Let's find the particular solution second:

so the form of the particular since it's a trig function on the right side is: $$y_p = A\cos{kx} + B\sin{kx}$$

where k is the coefficient for the trig function radian measure.

$$y'p = -2A\sin{2x} + 2B\cos{2x}$$ $$y''p = -4A\cos{2x} - 4B\sin{2x}$$

so substituting:

$$(-4A\cos2x - 4B\sin2x) - 3(-2A\sin2x + 2B\cos2x) = \sin{2x}$$

$$(-4B + 6A)sin2x + (-4A - 6B)cos2x = sin2x$$

so matching coefficients $$(-4B + 6A) = 1$$ and $$-6B - 4A = 0$$ and $$-6B = 4A$$ so $$B = \frac{-2}{3}A$$

solving further:

$$\frac{8}{3}A + 6A = 1$$ so $$\frac{26}{3}A = 1$$ so $$A = \frac{3}{26}$$ and so $$B = \frac{-12}{216}$$

so then the general solution is:

$$y = c_1 + c_2e^{3x} + \frac{3}{26}cos2x - \frac{12}{216}sin2x$$

Is my process right? Did I make an error?
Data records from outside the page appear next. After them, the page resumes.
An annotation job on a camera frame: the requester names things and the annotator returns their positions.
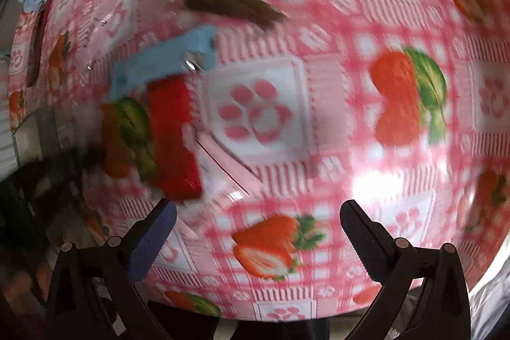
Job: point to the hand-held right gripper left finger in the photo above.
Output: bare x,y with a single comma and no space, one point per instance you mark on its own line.
150,244

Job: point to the blue snack packet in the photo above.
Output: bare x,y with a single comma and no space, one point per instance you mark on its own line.
159,57

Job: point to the strawberry print plaid tablecloth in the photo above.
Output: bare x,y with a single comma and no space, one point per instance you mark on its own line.
338,45

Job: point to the long red snack packet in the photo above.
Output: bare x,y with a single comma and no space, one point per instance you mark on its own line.
175,141

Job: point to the brown snack packet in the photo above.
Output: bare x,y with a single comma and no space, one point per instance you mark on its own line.
235,7

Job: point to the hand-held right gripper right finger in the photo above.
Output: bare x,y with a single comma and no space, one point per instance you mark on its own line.
370,254

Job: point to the white quilted cloth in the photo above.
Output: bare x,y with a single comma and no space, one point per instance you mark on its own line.
492,312

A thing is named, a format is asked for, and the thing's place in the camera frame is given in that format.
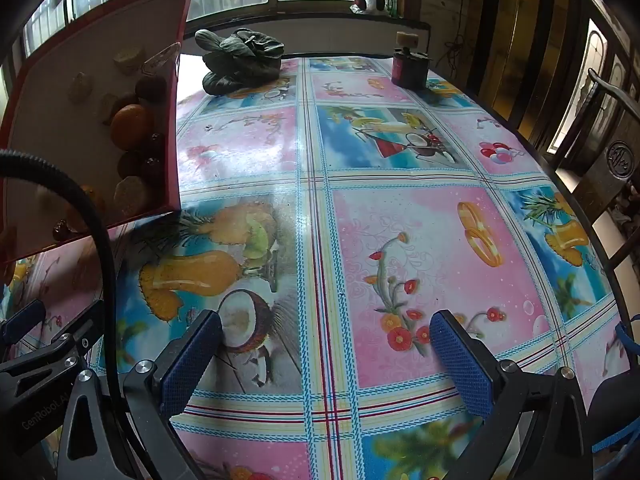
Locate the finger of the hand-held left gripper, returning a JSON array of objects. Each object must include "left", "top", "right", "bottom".
[
  {"left": 0, "top": 302, "right": 108, "bottom": 387},
  {"left": 0, "top": 300, "right": 48, "bottom": 347}
]

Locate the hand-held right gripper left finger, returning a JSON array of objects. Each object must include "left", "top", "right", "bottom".
[{"left": 57, "top": 310, "right": 223, "bottom": 480}]

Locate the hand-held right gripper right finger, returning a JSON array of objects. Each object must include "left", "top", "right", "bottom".
[{"left": 429, "top": 310, "right": 593, "bottom": 480}]

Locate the small orange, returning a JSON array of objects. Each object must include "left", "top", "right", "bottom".
[{"left": 67, "top": 185, "right": 107, "bottom": 233}]

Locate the peeled sugarcane piece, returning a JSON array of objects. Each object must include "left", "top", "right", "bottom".
[
  {"left": 112, "top": 175, "right": 151, "bottom": 213},
  {"left": 98, "top": 92, "right": 121, "bottom": 123},
  {"left": 113, "top": 47, "right": 147, "bottom": 75},
  {"left": 67, "top": 72, "right": 94, "bottom": 106}
]

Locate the brown round fruit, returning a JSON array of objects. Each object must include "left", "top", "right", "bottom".
[
  {"left": 136, "top": 75, "right": 167, "bottom": 102},
  {"left": 117, "top": 151, "right": 146, "bottom": 178}
]

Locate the red cardboard tray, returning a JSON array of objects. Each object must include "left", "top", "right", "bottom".
[{"left": 0, "top": 0, "right": 195, "bottom": 263}]

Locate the printed plastic tablecloth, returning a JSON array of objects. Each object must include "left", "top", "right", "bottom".
[{"left": 0, "top": 52, "right": 631, "bottom": 480}]

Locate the dark blue clothing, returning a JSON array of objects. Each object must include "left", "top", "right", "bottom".
[{"left": 585, "top": 372, "right": 640, "bottom": 480}]

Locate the large orange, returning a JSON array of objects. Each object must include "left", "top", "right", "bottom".
[{"left": 110, "top": 104, "right": 155, "bottom": 152}]

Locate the dark wooden chair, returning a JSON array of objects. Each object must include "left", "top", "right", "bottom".
[{"left": 550, "top": 67, "right": 640, "bottom": 281}]

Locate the dark red jar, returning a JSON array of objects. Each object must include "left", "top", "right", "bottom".
[{"left": 391, "top": 50, "right": 430, "bottom": 90}]

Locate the dark green leafy vegetable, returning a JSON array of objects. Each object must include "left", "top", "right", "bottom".
[{"left": 194, "top": 27, "right": 286, "bottom": 96}]

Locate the thick black cable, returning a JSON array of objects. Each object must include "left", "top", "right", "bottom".
[{"left": 0, "top": 149, "right": 126, "bottom": 381}]

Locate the red hanging cord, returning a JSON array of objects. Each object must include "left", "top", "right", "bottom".
[{"left": 442, "top": 35, "right": 466, "bottom": 68}]
• Plug your solution in the equation and see. – Yves Daoust May 5 at 20:44

$$y_p = A\sin{kx} + B\cos{kx}$$ where k is the coefficient for the trig function radian measure. $$y'p = -2A\sin{2x} + 2B\cos{2x}$$ $$y''p = -4A\cos{2x} - 4B\sin{2x}$$

A problem results here. When taking $$k=2$$, you should see

$$y_p = A \sin 2x + B \cos 2x$$

and then you get the derivatives

$$y_p' = 2A \cos 2x - 2B \sin 2x \;\;\;\;\; y_p'' = -4A \sin 2x - 4B \cos 2x$$

You seem to have forgotten to taken the derivative of the trigonometric functions themselves when getting $$y_p'$$.

This is mostly just an arithmetic error, though, and the overarching idea (and the complimentary solution) are correct.

Edit:

After an edit made to the OP, that error was fixed. The other error that results is finding $$A,B$$, the latter in particular.

$$A=3/26$$ is correct. However, an arithmetic error seems to have resulted in finding $$B$$. Using substitution into $$-4A-6B=0$$,

$$-4\left( \frac 3 {26} \right) - 6B = 0 \implies B = \frac{-1}{6} \cdot 4\left( \frac 3 {26} \right) = \frac{-12}{156} = \frac{-1}{13} \ne \frac{-12}{216} = \frac{-1}{18}$$

• Edited, I wrote the particular equation y incorrectly, but I think my derivatives are correct? – Jwan622 May 5 at 20:51
• @Jwan622 Okay, made an addendum to my original post with a new error. Everything with $y_p$ seems to be correct, you seem to have somehow solved for $B$ wrong though. Details are above, but you basically should have gotten $B = -1/13$ instead of $B = -12/216 = -1/18.$ – Eevee Trainer May 5 at 21:03

Your process is correct. Your answer is wrong because you have a mistake in finding your constants $$A$$ and $$B$$.

The correct values for $$A$$ and $$B$$ are $$A=\frac {3}{26}$$ and $$B=\frac {-1}{13}$$

Fix this minor miscalculation and your solution is as good as gold.